EXERCISE INSTRUCTIONS :: Please write out all of the entries beneath this line exactly, skipping the pictures.

SUPPLIED ENTRIES ::
- - - -

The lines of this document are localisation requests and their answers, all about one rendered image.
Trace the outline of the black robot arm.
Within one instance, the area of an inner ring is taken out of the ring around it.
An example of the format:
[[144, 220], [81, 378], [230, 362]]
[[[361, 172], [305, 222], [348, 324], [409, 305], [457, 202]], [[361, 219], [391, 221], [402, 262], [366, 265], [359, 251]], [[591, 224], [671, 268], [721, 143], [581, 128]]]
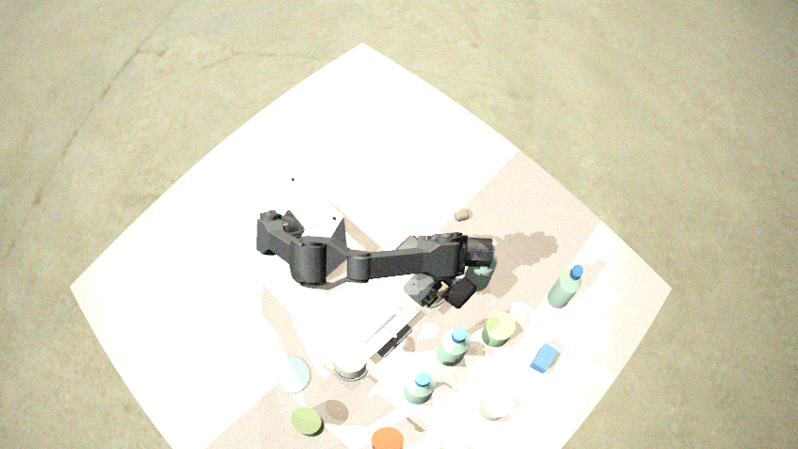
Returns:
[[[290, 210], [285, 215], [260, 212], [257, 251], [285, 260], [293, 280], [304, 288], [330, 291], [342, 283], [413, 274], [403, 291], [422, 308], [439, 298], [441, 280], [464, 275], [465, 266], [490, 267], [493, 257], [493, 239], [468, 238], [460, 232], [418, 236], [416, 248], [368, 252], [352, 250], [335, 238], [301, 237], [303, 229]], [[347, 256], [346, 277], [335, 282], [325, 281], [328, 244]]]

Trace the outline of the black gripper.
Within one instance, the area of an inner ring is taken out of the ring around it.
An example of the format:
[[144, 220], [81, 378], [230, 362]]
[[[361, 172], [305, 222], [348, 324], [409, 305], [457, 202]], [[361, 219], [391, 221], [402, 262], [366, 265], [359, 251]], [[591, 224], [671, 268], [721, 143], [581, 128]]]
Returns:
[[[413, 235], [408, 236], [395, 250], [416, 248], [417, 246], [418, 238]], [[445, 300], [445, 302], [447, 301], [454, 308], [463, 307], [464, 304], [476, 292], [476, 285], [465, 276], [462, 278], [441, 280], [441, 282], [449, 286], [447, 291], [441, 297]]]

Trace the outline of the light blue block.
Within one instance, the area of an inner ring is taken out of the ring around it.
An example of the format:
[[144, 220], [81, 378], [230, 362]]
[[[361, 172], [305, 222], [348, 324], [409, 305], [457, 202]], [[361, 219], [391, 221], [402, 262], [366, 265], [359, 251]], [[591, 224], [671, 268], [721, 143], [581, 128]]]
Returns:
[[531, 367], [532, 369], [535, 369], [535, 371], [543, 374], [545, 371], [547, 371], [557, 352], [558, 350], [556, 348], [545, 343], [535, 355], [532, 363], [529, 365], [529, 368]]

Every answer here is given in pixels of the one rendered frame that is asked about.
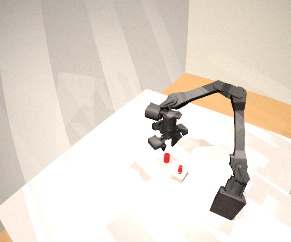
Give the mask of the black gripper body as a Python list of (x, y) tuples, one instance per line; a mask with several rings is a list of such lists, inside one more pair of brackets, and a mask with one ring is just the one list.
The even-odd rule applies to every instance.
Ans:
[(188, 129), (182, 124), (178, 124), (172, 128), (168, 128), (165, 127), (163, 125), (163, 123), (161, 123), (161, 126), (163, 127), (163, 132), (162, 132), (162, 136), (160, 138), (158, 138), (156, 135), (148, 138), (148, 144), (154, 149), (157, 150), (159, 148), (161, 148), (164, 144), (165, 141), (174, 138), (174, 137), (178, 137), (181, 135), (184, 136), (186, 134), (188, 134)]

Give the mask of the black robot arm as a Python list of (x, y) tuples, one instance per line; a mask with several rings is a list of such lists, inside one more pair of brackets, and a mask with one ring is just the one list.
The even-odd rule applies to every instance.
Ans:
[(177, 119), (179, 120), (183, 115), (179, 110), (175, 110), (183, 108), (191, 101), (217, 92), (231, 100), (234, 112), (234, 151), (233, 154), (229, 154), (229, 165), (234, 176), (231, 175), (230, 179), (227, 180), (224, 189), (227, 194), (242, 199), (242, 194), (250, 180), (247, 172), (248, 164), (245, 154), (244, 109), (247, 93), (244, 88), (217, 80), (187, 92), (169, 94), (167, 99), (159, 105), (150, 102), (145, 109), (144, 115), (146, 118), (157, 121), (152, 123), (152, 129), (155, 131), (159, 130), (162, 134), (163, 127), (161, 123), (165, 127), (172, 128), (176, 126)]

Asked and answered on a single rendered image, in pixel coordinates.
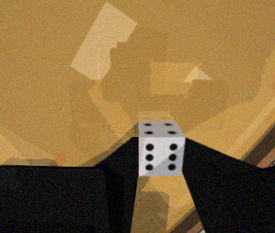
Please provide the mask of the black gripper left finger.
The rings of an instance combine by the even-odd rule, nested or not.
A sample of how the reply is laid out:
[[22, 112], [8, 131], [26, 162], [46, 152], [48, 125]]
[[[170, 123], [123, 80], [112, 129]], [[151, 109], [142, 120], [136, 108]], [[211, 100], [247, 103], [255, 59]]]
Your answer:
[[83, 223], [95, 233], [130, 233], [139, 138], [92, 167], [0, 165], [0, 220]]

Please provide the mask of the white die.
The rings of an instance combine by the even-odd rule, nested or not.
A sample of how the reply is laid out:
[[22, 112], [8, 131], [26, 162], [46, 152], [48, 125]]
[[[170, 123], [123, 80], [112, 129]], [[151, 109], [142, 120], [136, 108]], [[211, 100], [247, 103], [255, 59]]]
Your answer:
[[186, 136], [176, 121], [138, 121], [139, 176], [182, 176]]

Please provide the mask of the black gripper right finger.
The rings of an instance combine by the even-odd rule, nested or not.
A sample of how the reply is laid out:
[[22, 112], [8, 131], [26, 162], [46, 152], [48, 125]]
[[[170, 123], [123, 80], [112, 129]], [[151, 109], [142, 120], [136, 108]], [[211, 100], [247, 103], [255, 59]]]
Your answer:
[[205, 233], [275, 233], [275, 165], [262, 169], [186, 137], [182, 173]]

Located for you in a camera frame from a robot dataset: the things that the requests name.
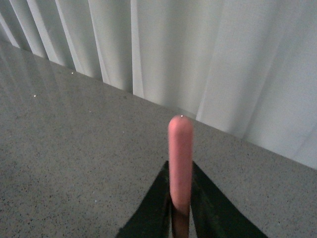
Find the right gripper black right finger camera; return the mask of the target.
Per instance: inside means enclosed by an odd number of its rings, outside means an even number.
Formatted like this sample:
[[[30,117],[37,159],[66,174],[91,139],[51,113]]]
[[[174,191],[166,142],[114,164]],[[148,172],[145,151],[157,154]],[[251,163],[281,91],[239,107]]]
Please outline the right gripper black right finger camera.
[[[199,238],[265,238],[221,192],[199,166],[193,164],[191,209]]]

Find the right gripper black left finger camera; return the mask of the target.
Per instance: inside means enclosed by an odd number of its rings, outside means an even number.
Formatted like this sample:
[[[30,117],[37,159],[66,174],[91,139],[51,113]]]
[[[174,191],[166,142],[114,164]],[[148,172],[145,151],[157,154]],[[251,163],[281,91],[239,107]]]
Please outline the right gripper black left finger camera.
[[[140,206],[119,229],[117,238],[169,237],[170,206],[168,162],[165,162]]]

- - - -

PROBLEM SOLUTION ::
The lines of this document are localisation requests and their answers, all about one rendered image.
Trace the outline of the black robot arm.
Within one instance, the area of an inner ring is taken out of the ring around it.
An example of the format:
[[144, 220], [81, 378], [230, 362]]
[[[361, 172], [305, 222], [348, 324], [409, 305], [457, 202]], [[361, 219], [391, 221], [402, 262], [366, 265], [359, 251]], [[591, 224], [671, 268], [721, 143], [581, 128]]]
Returns:
[[[290, 210], [285, 215], [260, 212], [257, 251], [285, 260], [293, 280], [304, 288], [330, 291], [342, 283], [413, 274], [403, 291], [422, 308], [439, 298], [441, 280], [464, 275], [465, 266], [490, 267], [493, 257], [493, 239], [468, 238], [460, 232], [418, 236], [416, 248], [368, 252], [352, 250], [335, 238], [301, 237], [303, 229]], [[347, 256], [346, 277], [335, 282], [325, 281], [328, 244]]]

Trace the outline of the black gripper.
Within one instance, the area of an inner ring is taken out of the ring around it.
An example of the format:
[[144, 220], [81, 378], [230, 362]]
[[[361, 172], [305, 222], [348, 324], [409, 305], [457, 202]], [[361, 219], [391, 221], [402, 262], [366, 265], [359, 251]], [[591, 224], [671, 268], [721, 143], [581, 128]]]
Returns:
[[[413, 235], [408, 236], [395, 250], [416, 248], [417, 246], [418, 238]], [[445, 300], [445, 302], [447, 301], [454, 308], [463, 307], [464, 304], [476, 292], [476, 285], [465, 276], [462, 278], [441, 280], [441, 282], [449, 286], [447, 291], [441, 297]]]

Trace the outline of the light blue block.
Within one instance, the area of an inner ring is taken out of the ring around it.
An example of the format:
[[144, 220], [81, 378], [230, 362]]
[[[361, 172], [305, 222], [348, 324], [409, 305], [457, 202]], [[361, 219], [391, 221], [402, 262], [366, 265], [359, 251]], [[591, 224], [671, 268], [721, 143], [581, 128]]]
Returns:
[[531, 367], [532, 369], [535, 369], [535, 371], [543, 374], [545, 371], [547, 371], [557, 352], [558, 350], [556, 348], [545, 343], [535, 355], [532, 363], [529, 365], [529, 368]]

Every answer here is given in pixels of the one rendered frame that is asked about.
Give the mask of the black gripper body as a Python list of (x, y) tuples, one instance per line; a mask with several rings is a list of such lists, inside one more pair of brackets, and a mask with one ring is just the one list.
The even-odd rule applies to every instance.
Ans:
[(188, 129), (182, 124), (178, 124), (172, 128), (168, 128), (165, 127), (163, 125), (163, 123), (161, 123), (161, 126), (163, 127), (163, 132), (162, 132), (162, 136), (160, 138), (158, 138), (156, 135), (148, 138), (148, 144), (154, 149), (157, 150), (159, 148), (161, 148), (164, 144), (165, 141), (174, 138), (174, 137), (178, 137), (181, 135), (184, 136), (186, 134), (188, 134)]

Give the mask of the black robot arm as a Python list of (x, y) tuples, one instance per line; a mask with several rings is a list of such lists, inside one more pair of brackets, and a mask with one ring is just the one list.
The even-odd rule applies to every instance.
Ans:
[(177, 119), (179, 120), (183, 115), (179, 110), (175, 110), (183, 108), (191, 101), (217, 92), (231, 100), (234, 112), (234, 151), (233, 154), (229, 154), (229, 165), (234, 176), (231, 175), (230, 179), (227, 180), (224, 189), (227, 194), (242, 199), (242, 194), (250, 180), (247, 172), (248, 164), (245, 154), (244, 109), (247, 93), (244, 88), (217, 80), (187, 92), (169, 94), (167, 99), (159, 105), (150, 102), (145, 109), (144, 115), (146, 118), (157, 121), (152, 123), (152, 129), (155, 131), (159, 130), (162, 134), (163, 127), (161, 123), (165, 127), (172, 128), (176, 126)]

Asked and answered on a single rendered image, in pixel coordinates.
Please provide the mask of the black gripper left finger.
The rings of an instance combine by the even-odd rule, nested or not.
A sample of how the reply is laid out:
[[22, 112], [8, 131], [26, 162], [46, 152], [48, 125]]
[[[170, 123], [123, 80], [112, 129]], [[151, 109], [142, 120], [136, 108]], [[211, 100], [247, 103], [255, 59]]]
Your answer:
[[83, 223], [95, 233], [130, 233], [139, 138], [92, 167], [0, 165], [0, 220]]

Please provide the mask of the white die.
The rings of an instance combine by the even-odd rule, nested or not.
A sample of how the reply is laid out:
[[22, 112], [8, 131], [26, 162], [46, 152], [48, 125]]
[[[170, 123], [123, 80], [112, 129]], [[151, 109], [142, 120], [136, 108]], [[211, 100], [247, 103], [255, 59]]]
Your answer:
[[186, 136], [176, 121], [138, 121], [139, 176], [182, 176]]

Please provide the mask of the black gripper right finger.
The rings of an instance combine by the even-odd rule, nested or not.
A sample of how the reply is laid out:
[[22, 112], [8, 131], [26, 162], [46, 152], [48, 125]]
[[[170, 123], [123, 80], [112, 129]], [[151, 109], [142, 120], [136, 108]], [[211, 100], [247, 103], [255, 59]]]
Your answer:
[[205, 233], [275, 233], [275, 165], [262, 169], [186, 137], [182, 173]]

Located for you in a camera frame from a robot dataset: the things that the requests name.
Find the right gripper black right finger camera; return the mask of the target.
Per instance: inside means enclosed by an odd number of its rings, outside means an even number.
Formatted like this sample:
[[[30,117],[37,159],[66,174],[91,139],[51,113]]]
[[[174,191],[166,142],[114,164]],[[148,172],[145,151],[157,154]],[[251,163],[281,91],[239,107]]]
Please outline the right gripper black right finger camera.
[[[199,238],[265,238],[221,192],[199,166],[193,164],[191,209]]]

Find the right gripper black left finger camera; return the mask of the target.
Per instance: inside means enclosed by an odd number of its rings, outside means an even number.
Formatted like this sample:
[[[30,117],[37,159],[66,174],[91,139],[51,113]]]
[[[174,191],[166,142],[114,164]],[[148,172],[145,151],[157,154]],[[251,163],[281,91],[239,107]]]
Please outline the right gripper black left finger camera.
[[[140,206],[119,229],[117,238],[169,237],[170,206],[168,162],[165,162]]]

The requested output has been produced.